DATA EXTRACT:
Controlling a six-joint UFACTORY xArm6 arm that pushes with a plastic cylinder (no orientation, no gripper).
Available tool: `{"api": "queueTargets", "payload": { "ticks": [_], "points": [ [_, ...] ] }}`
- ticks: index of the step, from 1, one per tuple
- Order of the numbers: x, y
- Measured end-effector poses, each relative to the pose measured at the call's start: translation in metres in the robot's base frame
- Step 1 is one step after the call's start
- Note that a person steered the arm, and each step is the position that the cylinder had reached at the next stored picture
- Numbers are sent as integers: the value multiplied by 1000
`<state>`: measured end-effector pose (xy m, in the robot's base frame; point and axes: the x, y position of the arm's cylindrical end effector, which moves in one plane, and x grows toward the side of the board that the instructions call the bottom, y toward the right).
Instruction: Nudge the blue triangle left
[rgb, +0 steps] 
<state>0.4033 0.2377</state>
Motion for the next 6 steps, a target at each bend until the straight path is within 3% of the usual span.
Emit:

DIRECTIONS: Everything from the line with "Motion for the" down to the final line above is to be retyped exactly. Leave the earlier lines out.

PROBLEM SOLUTION:
Motion for the next 6 steps, a target at each bend until the straight path is within 3% of the usual span.
Emit:

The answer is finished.